--- Problem to solve ---
Your answer should be the full listing, copied word for word.

--- Data excerpt ---
┌──

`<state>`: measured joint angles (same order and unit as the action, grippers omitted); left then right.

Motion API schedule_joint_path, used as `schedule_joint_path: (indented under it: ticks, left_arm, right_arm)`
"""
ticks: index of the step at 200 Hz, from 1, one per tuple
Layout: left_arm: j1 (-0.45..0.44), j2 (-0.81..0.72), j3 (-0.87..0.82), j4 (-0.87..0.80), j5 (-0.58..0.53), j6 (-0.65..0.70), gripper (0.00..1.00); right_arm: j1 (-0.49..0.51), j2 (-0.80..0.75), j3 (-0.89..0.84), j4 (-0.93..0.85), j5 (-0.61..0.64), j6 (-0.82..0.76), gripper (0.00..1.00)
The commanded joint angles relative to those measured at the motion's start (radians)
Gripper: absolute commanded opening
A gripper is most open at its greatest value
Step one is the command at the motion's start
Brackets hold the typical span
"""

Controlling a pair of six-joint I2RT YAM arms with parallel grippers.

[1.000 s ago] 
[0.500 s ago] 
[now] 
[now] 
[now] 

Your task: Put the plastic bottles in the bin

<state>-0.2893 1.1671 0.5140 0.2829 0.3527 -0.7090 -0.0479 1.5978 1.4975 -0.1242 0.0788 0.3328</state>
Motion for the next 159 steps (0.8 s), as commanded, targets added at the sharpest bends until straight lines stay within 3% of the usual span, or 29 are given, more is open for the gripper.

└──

--- Expected answer ---
`<state>`: measured joint angles (same order and unit as the action, grippers omitted); left then right.

Motion API schedule_joint_path, used as `schedule_joint_path: (indented under it: ticks, left_arm, right_arm)`
"""
ticks: index of the step at 200 Hz, from 1, one per tuple
Layout: left_arm: j1 (-0.45..0.44), j2 (-0.81..0.72), j3 (-0.87..0.82), j4 (-0.87..0.80), j5 (-0.58..0.53), j6 (-0.65..0.70), gripper (0.00..1.00); right_arm: j1 (-0.49..0.51), j2 (-0.80..0.75), j3 (-0.89..0.84), j4 (-0.93..0.85), j5 (-0.61..0.64), j6 (-0.82..0.76), gripper (0.00..1.00)
The commanded joint angles relative to those measured at the motion's start (radians)
Gripper: absolute commanded opening
A gripper is most open at its greatest value
Step one is the command at the motion's start
Brackets hold the typical span
"""

Controlling a pair of six-joint I2RT YAM arms with parallel grippers.

[1.000 s ago] 
[0.500 s ago] 
[now] 
[now] 
[now] 

Your task: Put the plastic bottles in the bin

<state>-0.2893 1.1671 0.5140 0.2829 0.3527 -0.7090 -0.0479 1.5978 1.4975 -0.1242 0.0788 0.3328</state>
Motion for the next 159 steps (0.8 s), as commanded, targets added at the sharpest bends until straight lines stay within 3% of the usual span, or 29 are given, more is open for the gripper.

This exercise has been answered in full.